▶ _How to complete this task_
Please quote exactly the lines below from the line containing "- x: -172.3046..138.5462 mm" to the line containing "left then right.", both lines included, and nothing else.

Excerpts from a dataset

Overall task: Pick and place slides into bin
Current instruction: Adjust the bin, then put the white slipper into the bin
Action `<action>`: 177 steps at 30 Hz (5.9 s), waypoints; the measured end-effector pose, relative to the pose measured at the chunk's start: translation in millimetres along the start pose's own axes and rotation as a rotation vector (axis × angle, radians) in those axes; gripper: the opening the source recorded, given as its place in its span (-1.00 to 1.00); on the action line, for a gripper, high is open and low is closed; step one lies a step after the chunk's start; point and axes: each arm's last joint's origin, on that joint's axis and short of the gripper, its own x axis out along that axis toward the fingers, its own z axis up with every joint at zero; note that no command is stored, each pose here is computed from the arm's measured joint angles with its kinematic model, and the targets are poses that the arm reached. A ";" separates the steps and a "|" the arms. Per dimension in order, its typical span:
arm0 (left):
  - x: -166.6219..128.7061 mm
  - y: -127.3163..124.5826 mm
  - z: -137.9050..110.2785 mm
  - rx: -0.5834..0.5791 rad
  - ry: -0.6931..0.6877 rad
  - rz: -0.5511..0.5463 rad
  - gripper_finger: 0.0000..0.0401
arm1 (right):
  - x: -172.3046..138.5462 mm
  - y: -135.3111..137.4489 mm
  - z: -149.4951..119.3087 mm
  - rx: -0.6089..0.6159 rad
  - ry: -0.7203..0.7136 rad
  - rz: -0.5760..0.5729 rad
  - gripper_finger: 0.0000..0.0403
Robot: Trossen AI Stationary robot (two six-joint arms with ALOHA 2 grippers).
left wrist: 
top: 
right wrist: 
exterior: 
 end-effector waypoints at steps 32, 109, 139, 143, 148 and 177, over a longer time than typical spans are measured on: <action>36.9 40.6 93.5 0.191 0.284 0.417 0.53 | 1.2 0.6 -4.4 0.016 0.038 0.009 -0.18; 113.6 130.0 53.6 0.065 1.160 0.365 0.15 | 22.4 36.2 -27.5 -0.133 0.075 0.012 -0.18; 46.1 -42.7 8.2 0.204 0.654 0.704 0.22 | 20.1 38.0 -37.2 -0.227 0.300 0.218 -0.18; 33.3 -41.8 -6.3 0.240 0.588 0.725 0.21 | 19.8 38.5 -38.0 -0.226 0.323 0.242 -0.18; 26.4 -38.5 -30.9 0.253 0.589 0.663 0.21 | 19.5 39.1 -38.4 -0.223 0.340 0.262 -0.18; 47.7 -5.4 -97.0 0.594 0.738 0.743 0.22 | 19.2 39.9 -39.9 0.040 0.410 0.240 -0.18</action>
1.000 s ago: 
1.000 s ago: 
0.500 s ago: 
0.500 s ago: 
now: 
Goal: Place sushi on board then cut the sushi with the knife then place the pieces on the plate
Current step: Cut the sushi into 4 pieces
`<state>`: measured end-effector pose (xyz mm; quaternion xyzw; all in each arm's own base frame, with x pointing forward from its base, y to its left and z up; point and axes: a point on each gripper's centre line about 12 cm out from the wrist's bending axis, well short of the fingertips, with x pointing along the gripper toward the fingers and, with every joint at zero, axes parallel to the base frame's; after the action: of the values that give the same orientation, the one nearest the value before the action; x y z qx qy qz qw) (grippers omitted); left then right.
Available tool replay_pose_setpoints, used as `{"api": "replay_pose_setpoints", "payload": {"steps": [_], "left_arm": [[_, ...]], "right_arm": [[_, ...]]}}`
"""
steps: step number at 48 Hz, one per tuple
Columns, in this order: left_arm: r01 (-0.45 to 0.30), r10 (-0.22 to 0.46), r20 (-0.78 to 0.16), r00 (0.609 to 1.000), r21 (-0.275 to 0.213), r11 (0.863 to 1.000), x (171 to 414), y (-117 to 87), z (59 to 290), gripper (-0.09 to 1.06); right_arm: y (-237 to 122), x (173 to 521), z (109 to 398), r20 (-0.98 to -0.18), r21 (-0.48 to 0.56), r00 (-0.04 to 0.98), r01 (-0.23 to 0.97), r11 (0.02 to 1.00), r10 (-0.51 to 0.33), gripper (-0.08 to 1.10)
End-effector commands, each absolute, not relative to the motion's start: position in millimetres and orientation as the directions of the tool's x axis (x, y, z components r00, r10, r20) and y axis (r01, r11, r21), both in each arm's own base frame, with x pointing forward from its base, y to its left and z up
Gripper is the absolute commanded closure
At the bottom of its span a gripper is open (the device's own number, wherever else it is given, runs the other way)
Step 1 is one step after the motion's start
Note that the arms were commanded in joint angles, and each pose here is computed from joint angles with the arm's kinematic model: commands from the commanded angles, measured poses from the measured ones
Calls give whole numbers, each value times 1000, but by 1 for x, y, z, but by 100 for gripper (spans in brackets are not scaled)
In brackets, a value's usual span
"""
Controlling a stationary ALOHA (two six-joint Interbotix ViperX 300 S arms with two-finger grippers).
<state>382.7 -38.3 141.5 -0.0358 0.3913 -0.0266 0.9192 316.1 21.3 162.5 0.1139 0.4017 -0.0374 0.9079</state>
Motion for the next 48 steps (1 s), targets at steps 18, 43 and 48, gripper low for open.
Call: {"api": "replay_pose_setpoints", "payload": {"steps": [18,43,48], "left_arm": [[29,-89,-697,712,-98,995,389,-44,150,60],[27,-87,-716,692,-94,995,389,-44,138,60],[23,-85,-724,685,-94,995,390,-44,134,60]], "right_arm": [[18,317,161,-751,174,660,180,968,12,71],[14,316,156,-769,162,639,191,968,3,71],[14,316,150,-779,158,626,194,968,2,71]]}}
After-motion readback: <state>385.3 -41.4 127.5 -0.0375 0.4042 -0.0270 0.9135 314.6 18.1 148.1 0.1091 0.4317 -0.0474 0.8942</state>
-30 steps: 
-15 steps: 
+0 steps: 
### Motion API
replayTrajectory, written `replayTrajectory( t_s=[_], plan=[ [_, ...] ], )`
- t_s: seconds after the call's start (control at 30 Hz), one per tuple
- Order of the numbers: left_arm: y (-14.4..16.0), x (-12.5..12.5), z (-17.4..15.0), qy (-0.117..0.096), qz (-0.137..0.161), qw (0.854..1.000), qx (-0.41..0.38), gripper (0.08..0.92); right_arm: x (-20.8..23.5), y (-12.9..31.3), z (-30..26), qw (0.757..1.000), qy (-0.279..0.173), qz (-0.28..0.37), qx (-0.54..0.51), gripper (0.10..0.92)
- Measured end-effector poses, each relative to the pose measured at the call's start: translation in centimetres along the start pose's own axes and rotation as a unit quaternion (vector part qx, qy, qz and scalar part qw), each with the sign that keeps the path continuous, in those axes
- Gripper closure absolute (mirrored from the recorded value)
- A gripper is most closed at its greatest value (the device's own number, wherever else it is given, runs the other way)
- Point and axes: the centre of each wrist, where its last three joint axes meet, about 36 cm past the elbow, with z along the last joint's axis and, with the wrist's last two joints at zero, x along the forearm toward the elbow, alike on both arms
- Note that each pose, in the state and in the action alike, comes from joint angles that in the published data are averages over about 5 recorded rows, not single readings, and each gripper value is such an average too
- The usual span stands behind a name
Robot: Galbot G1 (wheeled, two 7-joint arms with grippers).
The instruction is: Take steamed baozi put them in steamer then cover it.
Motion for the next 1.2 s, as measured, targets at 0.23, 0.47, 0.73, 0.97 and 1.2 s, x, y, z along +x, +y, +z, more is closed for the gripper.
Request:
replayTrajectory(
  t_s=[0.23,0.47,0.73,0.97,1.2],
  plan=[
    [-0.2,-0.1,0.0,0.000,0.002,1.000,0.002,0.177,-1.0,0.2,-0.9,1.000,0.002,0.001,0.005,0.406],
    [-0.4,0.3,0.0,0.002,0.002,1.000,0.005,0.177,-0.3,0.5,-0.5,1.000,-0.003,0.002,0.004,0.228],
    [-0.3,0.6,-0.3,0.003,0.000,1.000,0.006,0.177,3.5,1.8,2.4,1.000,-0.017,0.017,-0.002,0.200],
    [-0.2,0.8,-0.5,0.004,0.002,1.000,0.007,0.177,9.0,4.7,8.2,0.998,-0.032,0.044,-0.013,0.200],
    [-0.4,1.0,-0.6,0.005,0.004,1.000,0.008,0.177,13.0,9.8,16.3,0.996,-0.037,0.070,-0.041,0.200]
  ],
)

▶ _Written answer_
  - x: -172.3046..138.5462 mm
  - y: -135.3111..137.4489 mm
  - z: -149.4951..119.3087 mm
  - rx: -0.6089..0.6159 rad
  - ry: -0.7203..0.7136 rad
  - rz: -0.5760..0.5729 rad
  - gripper_finger: 0.0000..0.0403
Robot: Trossen AI Stationary robot (two six-joint arms with ALOHA 2 grippers).
left wrist: 
top: 
right wrist: 
exterior: 
 end-effector waypoints at steps 32, 109, 139, 143, 148 and 177, over a longer time than typical spans are measured on: <action>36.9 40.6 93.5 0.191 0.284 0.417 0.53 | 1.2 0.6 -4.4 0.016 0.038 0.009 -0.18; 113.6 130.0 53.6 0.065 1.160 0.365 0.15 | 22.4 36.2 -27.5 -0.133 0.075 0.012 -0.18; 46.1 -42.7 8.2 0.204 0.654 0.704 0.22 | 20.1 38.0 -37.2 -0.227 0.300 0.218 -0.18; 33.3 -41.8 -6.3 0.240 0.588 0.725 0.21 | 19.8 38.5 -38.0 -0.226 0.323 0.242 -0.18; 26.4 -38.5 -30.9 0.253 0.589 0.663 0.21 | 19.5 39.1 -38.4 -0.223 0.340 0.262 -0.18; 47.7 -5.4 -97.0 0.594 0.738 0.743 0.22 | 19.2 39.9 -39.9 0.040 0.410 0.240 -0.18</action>
1.000 s ago: 
1.000 s ago: 
0.500 s ago: 
0.500 s ago: 
now: 
Goal: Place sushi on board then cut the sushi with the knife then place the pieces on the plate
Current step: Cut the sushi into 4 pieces
`<state>`: measured end-effector pose (xyz mm; quaternion xyzw; all in each arm's own base frame, with x pointing forward from its base, y to its left and z up; point and axes: a point on each gripper's centre line about 12 cm out from the wrist's bending axis, well short of the fingertips, with x pointing along the gripper toward the fingers and, with every joint at zero, axes parallel to the base frame's; after the action: of the values that give the same orientation, the one nearest the value before the action; x y z qx qy qz qw) (grippers omitted); left then right.

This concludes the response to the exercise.